Exact reproduction required: the lines below from the line with "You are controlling" to the line with "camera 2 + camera", both ends included, and no others.
-=-=-
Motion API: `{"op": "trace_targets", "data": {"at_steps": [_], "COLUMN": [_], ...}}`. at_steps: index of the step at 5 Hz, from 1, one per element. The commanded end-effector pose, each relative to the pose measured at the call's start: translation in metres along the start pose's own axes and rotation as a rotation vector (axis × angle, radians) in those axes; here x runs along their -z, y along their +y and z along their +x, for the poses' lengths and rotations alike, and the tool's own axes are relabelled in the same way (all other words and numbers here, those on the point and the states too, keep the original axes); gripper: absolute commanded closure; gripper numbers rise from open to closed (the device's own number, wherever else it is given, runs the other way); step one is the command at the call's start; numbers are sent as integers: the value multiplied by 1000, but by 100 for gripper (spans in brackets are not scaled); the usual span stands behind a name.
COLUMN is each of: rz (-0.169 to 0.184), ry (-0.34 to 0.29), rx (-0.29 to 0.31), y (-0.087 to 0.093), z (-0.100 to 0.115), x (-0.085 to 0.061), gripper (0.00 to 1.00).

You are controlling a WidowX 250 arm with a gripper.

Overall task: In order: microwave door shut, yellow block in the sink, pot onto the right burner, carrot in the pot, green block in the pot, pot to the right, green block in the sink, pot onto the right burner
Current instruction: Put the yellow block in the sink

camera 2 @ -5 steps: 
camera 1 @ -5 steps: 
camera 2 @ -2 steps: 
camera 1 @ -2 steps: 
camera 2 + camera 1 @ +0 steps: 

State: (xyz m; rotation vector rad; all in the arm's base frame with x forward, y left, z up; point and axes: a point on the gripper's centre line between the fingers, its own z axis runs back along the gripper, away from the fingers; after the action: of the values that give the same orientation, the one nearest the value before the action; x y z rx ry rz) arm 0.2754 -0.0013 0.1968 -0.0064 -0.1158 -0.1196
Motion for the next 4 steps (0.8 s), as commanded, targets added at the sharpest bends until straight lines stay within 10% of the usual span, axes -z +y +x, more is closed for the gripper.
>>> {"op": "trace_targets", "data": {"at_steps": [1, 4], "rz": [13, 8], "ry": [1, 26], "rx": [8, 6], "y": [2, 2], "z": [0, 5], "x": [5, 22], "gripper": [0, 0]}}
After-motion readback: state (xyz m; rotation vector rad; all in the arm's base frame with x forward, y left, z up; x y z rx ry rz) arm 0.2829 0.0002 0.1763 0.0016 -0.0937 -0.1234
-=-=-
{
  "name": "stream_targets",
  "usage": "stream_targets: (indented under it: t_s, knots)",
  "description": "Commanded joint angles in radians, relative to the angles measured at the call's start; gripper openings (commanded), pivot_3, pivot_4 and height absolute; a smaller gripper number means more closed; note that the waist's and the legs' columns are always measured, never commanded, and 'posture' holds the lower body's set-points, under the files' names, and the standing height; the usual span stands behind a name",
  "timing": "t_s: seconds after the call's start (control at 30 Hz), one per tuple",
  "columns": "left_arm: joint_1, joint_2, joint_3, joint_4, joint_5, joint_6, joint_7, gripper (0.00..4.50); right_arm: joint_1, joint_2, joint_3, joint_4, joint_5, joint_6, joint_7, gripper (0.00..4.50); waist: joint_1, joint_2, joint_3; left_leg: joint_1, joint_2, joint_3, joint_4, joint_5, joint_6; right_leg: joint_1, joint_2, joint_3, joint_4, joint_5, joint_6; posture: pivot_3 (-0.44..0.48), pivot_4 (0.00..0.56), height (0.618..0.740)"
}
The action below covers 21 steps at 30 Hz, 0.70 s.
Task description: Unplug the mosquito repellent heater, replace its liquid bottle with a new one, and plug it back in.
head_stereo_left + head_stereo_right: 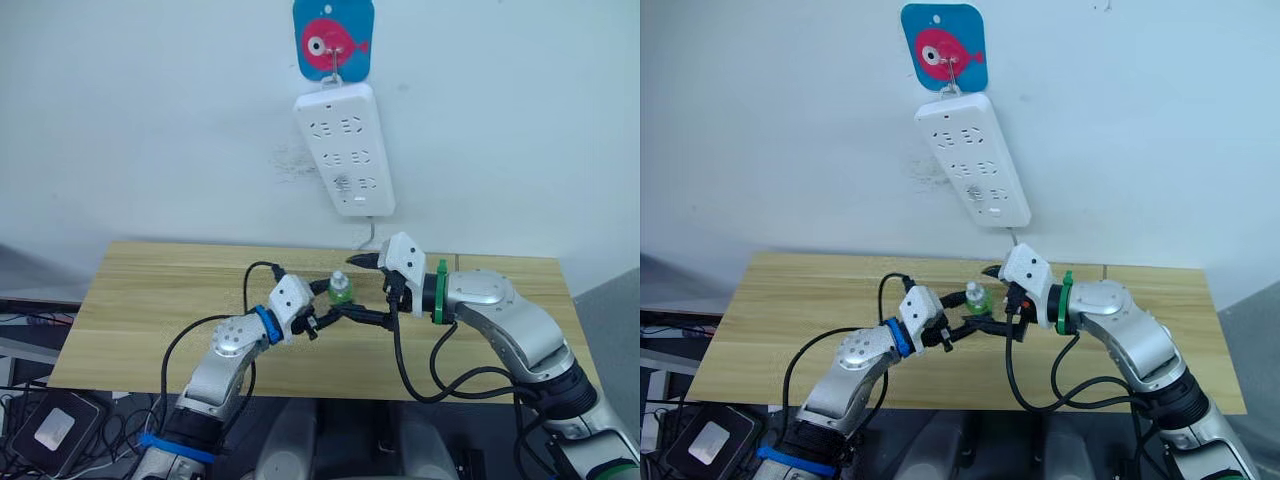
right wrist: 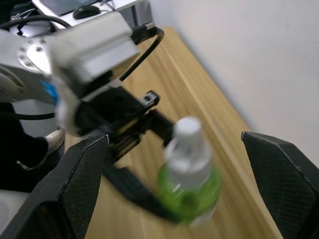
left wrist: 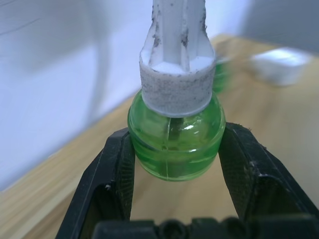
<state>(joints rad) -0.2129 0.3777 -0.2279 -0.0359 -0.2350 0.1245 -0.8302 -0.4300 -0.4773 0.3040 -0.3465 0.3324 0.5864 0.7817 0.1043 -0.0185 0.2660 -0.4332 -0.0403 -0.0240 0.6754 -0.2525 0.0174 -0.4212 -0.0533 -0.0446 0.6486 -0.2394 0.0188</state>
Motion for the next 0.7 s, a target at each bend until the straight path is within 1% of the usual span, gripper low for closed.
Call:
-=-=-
● **YOUR RESPONSE**
You are controlling a WidowX 250 arm with a gripper.

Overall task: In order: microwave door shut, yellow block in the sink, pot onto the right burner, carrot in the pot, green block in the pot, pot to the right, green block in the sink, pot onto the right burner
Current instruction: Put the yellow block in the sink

camera 2 @ -5 steps: 
camera 1 @ -5 steps: 
camera 2 @ -2 steps: 
camera 1 @ -2 steps: 
camera 2 + camera 1 @ +0 steps: 

Work on the exercise is finished.